Civil War-Era Building Becoming Apartments
Cream City brick building in Walker's Point receiving historically-sensitive redevelopment.
One of the oldest buildings in Walker’s Point is getting a new lease on life.
The four-story, 16,487-square-feet structure was, at least partially, constructed before the Civil War.
City assessment records say the building was constructed in 1890, but a Wisconsin Historical Society survey concluded the building dates back to 1858. The 2016 city historic designation report, which established the historic district, says only the north half of the building is that old. The building was built as two separate structures, and long operated as such, with the southern half first showing up in tax records in 1859.
In May, the Historic Preservation Commission approved Chandler’s plan to redevelop the upper floors into 12 one-bedroom apartments while maintaining the first floor as commercial space.
The Cream City brick building will receive new windows, masonry repairs and a new rear stairwell. Chandler is leveraging federal and state historic preservation tax credits to finance the project.

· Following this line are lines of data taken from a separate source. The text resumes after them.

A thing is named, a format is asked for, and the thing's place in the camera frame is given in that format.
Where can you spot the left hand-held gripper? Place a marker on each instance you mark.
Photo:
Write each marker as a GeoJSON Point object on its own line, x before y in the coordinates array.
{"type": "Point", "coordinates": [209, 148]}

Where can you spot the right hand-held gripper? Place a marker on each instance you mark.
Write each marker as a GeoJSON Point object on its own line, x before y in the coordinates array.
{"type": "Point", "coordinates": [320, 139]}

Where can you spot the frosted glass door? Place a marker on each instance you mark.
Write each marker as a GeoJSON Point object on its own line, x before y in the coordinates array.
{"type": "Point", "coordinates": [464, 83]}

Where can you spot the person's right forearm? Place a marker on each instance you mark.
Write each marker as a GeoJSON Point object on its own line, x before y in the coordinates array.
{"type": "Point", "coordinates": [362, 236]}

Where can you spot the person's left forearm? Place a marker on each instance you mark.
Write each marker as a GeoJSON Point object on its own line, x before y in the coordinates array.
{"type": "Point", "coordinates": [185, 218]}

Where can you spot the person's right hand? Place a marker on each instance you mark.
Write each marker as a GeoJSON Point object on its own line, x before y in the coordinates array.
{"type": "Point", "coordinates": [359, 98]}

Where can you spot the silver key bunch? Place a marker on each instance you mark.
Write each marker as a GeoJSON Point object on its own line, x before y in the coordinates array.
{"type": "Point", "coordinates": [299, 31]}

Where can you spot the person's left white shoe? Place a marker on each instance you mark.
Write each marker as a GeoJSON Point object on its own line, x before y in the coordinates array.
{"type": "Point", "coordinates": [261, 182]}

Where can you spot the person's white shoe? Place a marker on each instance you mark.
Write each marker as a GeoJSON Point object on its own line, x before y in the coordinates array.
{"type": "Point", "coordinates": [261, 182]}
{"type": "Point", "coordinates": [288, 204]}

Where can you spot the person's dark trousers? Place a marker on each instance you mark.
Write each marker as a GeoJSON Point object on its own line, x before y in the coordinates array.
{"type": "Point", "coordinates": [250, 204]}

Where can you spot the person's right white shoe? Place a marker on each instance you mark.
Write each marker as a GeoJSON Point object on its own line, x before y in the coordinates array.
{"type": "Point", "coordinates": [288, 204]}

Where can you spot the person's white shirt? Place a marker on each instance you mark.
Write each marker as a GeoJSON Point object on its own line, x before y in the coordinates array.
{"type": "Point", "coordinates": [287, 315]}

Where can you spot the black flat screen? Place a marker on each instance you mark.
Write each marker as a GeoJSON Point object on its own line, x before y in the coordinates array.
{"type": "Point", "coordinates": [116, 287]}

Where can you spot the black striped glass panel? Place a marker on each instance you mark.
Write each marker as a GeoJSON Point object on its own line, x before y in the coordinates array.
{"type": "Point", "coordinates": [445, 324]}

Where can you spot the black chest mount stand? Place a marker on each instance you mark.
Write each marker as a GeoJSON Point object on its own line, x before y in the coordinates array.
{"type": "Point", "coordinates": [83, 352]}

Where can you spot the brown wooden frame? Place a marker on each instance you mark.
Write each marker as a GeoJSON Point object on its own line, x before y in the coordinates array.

John Borger, for whom the building is named, operated a general store out of the northern half from the time of its construction into the 1870s. Henry Meirose ran a business in the southern half of the building from 1868 through the early 1900s. Drake Brothers, a drug store, occupied the southern half of the building for an extended period. “Drugs” appears written atop the structure’s outline in multiple historic fire insurance maps.
It was home to Phoenix, a popular gay bar, in the 1980s and 1990s. The Milwaukee LGBT History Project website offers more details on the series of LGBTQ+-friendly establishments that occupied the building.
The last tenant in the space was Likkle Jamayka restaurant which closed in 2018 after opening a year prior.
Chandler acquired the property, through Borger Building LLC, in October 2020 for $805,000. Developers Josh Krsnak and Tony Janowiec had purchased it in January 2020 for $509,000 from long-time owner Michael Spooner.